Johnson originally auditioned for the role of ill-fated Terry Crowley in The Shield, which ultimately went to Reed Diamond. Casting directors were so impressed with his audition that they asked Johnson to come in for the role of Curtis Lemansky. He was unsure of how to go about the character, as the role was not very developed at that point. During the audition, Johnson made some choices for the character that he initially thought ruined his chances of winning the role. However, the audition turned out to be successful and he was cast. Lemansky quickly became a major player in the first season because of the chemistry Johnson shared with his castmates.

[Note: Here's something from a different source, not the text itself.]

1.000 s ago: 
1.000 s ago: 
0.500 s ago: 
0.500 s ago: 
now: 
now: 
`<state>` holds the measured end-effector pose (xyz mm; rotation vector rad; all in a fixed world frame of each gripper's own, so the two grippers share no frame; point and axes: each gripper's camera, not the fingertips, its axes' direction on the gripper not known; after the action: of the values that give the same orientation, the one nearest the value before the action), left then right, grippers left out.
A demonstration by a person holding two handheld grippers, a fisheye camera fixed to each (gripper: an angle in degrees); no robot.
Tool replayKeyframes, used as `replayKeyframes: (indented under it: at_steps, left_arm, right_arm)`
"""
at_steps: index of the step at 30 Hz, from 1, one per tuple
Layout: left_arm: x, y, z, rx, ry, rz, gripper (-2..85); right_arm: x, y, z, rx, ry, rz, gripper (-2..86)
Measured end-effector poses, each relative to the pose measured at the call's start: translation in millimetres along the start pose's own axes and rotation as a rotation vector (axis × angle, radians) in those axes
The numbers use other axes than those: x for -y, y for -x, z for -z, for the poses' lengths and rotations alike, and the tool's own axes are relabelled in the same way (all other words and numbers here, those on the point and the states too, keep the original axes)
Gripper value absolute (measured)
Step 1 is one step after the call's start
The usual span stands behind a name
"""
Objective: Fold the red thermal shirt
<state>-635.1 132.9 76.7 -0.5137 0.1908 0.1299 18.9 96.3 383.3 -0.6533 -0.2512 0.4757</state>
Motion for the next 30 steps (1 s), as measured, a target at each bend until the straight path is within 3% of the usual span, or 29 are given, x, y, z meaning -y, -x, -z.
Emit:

After The Shield, Johnson had recurring roles in Cold Case, first as a supposed murder victim, and later as a love interest for Lilly Rush. He was later cast in the TNT series Saving Grace, as Detective Hamilton "Ham" Dewey. Johnson also appeared during the second, third and fourth seasons of Sons of Anarchy as Sgt. At Arms and biker Herman Kozik. He also directed and starred in the short film I Heard the Mermaids Singing.

In August 2010, Johnson appeared in the Fox series Lie to Me, along with several fellow cast members from The Shield. In 2011, Johnson appeared in Lifetime's series The Protector, with fellow Sons of Anarchy co-star Ally Walker. Johnson also appeared as a regular in NBC's crime drama series Prime Suspect, playing the contractor boyfriend of the lead character, Detective Jane Timoney (Maria Bello). Also in 2011, Johnson starred as Frank Connor, a convicted drug smuggler who leaves prison after 22 years for one youthful mistake, in Few Options. In 2012, he guest starred as Tyler Gray in the sixth season of Burn Notice, and as Greg Marshall in the fourth season of The Mentalist. That following year, Johnson portrayed U.S. Marshal Max Clayton in the eighth and final season of Dexter.

Johnson appeared as Caleb Calhoun, the estranged brother of Norma Bates (Vera Farmiga), in the A&E drama-thriller series Bates Motel. He recurred in the second season, became a main cast member for the third season, and guest starred in the fourth and fifth seasons. He was then a recurring cast member in the fifth season of Covert Affairs, playing former CIA paramilitary operative James Decker. Johnson co-starred in the 2015 thriller film Solace. In August 2015, it was reported that Johnson would be part of the main cast for the second season of ABC's anthology series Secrets and Lies. 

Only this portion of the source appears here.